The Old Coot says stop the madness

It’s time to take off the gloves. The latex and rubber gloves that food-handlers are forced to wear, either by their employers or local health department bureaucrats.  Unfortunately, neither party is adept at undoing wrong-headed policies that prove to be ineffective. 

Prohibition didn’t stop the sale of alcoholic beverages; 55-mile per hour speed limits didn’t stop cars from driving 65. Making marijuana illegal didn’t stop the sale or consumption. Prohibition took 13 years to undo. The 55-mile per hour speed limit took more than two decades to undo. Mary-Jane sales have been illegal by federal regulation since 1970. (Though some states are bucking the rules.) 

History is ripe with examples of the turtle pace at which bureaucratic institutions move to correct failed policies.

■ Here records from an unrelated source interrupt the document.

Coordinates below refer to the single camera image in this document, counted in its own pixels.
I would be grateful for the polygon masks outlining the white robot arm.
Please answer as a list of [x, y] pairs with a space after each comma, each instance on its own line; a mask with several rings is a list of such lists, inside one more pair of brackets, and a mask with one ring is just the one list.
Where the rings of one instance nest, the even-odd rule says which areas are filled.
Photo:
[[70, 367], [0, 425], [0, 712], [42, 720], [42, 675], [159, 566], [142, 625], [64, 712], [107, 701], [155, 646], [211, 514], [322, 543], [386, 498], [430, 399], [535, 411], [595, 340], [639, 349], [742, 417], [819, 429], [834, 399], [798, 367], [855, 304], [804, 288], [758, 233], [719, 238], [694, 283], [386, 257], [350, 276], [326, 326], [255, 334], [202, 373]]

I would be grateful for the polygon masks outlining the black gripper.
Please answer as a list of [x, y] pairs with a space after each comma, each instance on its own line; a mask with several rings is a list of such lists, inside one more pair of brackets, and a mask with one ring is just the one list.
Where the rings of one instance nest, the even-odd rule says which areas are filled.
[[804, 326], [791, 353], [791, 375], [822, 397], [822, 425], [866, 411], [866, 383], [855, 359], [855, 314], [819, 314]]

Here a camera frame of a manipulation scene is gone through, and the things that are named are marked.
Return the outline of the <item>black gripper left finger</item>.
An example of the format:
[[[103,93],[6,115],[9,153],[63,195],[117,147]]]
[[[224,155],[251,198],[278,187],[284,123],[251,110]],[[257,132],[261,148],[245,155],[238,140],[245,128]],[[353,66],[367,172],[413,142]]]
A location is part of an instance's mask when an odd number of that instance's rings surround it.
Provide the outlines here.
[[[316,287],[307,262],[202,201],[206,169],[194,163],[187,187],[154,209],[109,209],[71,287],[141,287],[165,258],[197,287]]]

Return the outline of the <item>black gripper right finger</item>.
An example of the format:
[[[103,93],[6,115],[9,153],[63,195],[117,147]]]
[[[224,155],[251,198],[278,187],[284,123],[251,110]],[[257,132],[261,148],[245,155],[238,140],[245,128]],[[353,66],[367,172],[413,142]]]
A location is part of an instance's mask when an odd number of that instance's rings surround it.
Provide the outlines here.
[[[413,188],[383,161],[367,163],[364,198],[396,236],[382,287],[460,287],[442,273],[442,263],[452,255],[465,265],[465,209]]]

While society at large says, “What took you so long?”

The same scenario is playing out with the overdone rubber glove mandate. I was in a PUBLIX supermarket the other day to get a loaf of their five-grain, Italian bread. (Try it; you’ll like it! But you have to be in the southern part of the country to find a Publix.) There was only a single loaf on the shelf, and it wasn’t sliced. I took it over to the bakery counter and caught the eye of a woman in the back sweeping the floor. 

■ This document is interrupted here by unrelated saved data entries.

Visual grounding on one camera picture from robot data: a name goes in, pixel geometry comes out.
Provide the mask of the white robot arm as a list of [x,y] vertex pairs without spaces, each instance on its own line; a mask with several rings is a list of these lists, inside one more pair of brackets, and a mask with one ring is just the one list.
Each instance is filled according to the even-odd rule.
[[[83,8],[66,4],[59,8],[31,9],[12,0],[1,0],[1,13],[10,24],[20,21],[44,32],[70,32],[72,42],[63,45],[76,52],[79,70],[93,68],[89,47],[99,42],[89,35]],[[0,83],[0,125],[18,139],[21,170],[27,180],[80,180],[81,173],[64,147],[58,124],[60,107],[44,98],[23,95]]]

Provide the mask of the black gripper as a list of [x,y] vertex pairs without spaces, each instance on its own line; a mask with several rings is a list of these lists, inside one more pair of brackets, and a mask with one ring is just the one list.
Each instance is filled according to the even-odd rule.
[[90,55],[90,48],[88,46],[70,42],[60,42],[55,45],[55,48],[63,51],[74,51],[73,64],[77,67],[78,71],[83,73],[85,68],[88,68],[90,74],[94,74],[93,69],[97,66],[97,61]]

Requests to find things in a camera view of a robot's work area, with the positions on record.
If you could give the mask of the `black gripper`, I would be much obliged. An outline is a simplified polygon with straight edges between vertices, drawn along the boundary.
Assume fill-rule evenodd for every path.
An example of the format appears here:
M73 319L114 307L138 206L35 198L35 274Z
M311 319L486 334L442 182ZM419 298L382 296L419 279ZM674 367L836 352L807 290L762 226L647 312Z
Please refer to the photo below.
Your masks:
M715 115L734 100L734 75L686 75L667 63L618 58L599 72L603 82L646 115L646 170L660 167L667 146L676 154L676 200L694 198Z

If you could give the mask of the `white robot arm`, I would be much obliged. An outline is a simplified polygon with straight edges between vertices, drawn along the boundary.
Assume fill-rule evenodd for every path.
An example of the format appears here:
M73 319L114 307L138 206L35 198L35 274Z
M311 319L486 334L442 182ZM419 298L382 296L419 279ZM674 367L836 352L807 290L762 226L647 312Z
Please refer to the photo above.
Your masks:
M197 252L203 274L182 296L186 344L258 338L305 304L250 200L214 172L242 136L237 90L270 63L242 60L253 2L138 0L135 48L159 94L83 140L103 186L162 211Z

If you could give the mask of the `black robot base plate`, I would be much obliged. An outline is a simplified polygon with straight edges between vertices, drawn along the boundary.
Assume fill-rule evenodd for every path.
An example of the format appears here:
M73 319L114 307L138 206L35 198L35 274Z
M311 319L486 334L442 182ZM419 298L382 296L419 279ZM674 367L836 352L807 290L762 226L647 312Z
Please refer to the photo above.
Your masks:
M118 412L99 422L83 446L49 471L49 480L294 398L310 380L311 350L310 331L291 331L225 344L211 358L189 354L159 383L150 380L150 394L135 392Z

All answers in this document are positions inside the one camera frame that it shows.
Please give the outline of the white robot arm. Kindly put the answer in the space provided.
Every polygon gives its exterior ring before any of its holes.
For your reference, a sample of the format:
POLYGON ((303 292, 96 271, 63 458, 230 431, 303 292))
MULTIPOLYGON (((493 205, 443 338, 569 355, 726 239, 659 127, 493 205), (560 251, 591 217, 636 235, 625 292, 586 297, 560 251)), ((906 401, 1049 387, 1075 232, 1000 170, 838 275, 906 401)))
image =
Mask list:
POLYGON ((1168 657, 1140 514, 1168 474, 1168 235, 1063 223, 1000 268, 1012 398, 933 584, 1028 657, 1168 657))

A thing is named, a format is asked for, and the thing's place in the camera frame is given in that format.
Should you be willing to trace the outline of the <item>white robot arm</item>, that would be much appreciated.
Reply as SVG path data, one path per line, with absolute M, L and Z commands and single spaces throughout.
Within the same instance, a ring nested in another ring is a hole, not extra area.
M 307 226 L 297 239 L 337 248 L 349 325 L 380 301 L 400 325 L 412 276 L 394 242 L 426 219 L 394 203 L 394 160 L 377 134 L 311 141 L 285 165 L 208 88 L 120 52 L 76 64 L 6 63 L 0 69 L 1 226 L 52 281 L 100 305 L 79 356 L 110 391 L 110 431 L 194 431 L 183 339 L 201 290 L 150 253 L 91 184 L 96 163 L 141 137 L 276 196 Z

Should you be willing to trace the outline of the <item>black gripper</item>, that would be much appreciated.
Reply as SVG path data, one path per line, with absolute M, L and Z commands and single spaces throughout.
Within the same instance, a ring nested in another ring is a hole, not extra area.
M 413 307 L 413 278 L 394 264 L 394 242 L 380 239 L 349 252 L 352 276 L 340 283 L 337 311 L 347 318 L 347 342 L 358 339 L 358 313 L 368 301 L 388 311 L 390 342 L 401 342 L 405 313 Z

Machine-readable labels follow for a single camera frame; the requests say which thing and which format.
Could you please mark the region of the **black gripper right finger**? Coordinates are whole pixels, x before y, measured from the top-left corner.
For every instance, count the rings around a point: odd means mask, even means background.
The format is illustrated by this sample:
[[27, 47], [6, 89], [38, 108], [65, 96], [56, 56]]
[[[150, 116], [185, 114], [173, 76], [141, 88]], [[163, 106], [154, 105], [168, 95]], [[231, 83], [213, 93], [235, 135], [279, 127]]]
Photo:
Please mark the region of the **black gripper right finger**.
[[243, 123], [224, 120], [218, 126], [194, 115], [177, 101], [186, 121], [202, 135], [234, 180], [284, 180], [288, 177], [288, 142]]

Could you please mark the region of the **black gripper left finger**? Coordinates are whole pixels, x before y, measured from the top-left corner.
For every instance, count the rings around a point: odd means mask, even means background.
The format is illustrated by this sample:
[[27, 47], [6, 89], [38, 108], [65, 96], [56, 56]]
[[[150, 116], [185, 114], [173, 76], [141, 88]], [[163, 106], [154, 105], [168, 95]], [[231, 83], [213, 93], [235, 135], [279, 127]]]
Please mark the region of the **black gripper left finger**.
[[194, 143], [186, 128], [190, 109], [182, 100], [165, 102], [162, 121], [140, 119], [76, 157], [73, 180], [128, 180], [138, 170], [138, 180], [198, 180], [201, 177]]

“Can you run this through the slicer,” I asked. “Sure,” she responded. “I was just tidying up while a new batch of bread is in the oven.” 

She reached over to a box of gloves, yanked two out, wiggled them on, picked up my loaf of bread and took it out of the plastic wrapper. 

“Don’t you hate putting on those stupid gloves,” I asked.  

She said she hated it, had to do it many, too many, times a day. Half the time they rip, especially at the wrist when there is any resistance to getting her fingers in. 

What a dangerous world I grew up in. NO RUBBER/LATEX gloves. Cooks, waiters, bakers handled food barehanded. It is amazing that our species didn’t come to an end. Yet, here we are now, a germophobic society, absorbing hand sanitizer chemicals, and putting food handlers into gloves. For no reason!  

We actually need interaction with germs, bacteria, and other non-sanitized substances. It’s how the body builds its defense mechanism. We are sanitizing ourselves into health challenges. (That’s not a scientifically proven hypothesis, just common ‘old coot’ sense.) 

If we lived before the hyped up glove advocates took over society I guess we can turn back the clock and survive. (A question – What about the germs on the bread wrapper that were transferred to the baker’s gloves? Where did they go?)